The goal of this evaluation was to gather new, useful knowledge about the assembly line using the proposed data analytics method and identify the best techniques for individual areas. In this study, an exploratory validation approach is used to find the best ML model.
In Fig. 3, different areas of data analytics are described, and an evaluation is presented based on these different areas.
Experts from the manufacturing company provided a set of the most relevant measurements corresponding to faults. In Phase 1, the objective was to find the correlation coefficients between each of the 42 measurements and STATION. However, this method was found to be time-consuming. The MATLAB command ‘corrplot’ for finding correlations resulted in a 42×42 matrix that was difficult to interpret. Another method of implementing Phase 1 analysis is analysis of variance (ANOVA), where p-values are used to select the most informative measurements . The authors in  discarded measurements depending on the p-value. However, this work does not use the ANOVA method because the dataset was not normally distributed in certain cases.
Implementation of Phase 1 analysis could also be accomplished by following the methods used by Andrew and Srinivas . The authors deleted one measurement at a time to find the most important measurements; however, this method is time-consuming. Due to these problems, we did not consider Phase 1 to be a suitable analysis method.
In the next step, we found a different set of relevant measures in Phase 2 (ML algorithms). Two SVM classifiers were created: one with default hyperparameter values and another with optimized hyperparameters. Both classifiers provided the same measurements based on relevance, and the identified relevant measurements found with both SVM classifiers are shown in Table 2. However, a large amount of overlap was observed between the measurements provided by the experts and measurements identified using the ML algorithm SVM. Thus, SVM classification was used to classify the samples into two groups: ‘faulty’ and ‘nonfaulty’. Then, linear coefficients associated with the predictors (measurements) were compared. We have listed the 18 most relevant measurements. A comparison between the list of 18 measurements provided by the manufacturer and those uncovered using SVM showed that the lists agree. After discussion with the experts, it was confirmed that whenever a fault takes place, technicians can check the measurements in Table 2 for possible faults.

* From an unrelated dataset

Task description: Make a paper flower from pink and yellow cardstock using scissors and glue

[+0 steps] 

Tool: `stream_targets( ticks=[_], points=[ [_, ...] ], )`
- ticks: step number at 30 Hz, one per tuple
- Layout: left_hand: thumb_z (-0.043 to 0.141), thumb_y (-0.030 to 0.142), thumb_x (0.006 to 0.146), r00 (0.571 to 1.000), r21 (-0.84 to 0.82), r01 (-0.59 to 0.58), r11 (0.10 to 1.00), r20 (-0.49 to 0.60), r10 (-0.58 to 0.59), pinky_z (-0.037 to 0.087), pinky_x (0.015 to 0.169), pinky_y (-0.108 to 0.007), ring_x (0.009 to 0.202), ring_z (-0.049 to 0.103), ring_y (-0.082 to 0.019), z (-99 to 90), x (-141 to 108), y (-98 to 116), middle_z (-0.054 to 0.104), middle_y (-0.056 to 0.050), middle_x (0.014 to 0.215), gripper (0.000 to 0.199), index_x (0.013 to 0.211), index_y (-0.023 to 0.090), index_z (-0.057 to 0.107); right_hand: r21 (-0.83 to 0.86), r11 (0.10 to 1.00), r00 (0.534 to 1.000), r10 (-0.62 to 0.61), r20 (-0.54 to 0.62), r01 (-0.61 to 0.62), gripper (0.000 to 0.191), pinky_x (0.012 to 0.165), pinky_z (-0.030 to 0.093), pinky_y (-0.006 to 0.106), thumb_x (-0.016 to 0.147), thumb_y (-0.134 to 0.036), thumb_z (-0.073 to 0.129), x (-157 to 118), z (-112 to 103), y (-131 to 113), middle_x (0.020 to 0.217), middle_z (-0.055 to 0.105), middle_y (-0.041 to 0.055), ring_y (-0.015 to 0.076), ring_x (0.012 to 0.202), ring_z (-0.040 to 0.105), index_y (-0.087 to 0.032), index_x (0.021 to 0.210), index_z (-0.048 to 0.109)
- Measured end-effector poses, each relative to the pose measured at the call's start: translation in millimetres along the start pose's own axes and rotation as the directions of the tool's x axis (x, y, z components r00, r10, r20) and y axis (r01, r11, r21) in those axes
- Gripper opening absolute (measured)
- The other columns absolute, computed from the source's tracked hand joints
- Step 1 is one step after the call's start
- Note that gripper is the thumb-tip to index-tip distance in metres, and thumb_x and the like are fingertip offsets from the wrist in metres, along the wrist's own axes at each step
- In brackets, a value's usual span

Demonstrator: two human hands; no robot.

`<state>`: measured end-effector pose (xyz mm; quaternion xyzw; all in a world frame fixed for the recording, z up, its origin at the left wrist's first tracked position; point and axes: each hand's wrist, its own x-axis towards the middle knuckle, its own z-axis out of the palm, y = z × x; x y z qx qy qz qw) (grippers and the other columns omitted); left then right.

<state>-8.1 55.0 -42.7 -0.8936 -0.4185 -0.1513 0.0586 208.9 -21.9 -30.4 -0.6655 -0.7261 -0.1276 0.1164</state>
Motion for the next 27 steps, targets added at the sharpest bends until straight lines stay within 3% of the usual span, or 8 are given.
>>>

The classification results using the test dataset and classifier with default hyperparameters and optimized hyperparameters are shown in Table 3. The classifiers are useful based on these measurements. None of the samples were incorrectly classified as faulty or nonfaulty by the classifiers, and both classifiers had 100% accuracy, specificity, and sensitivity. The motivation of creating a hyperparameter-optimized model is to see if there is any change in performance.
Phase 1 analysis is also shown to be unsuitable for Area A. With increments in the number of measurements, the difficulty of implementing Phase 1 increases exponentially. Thus, Phase 2 is best suited for this area, considering implementation time and difficulty.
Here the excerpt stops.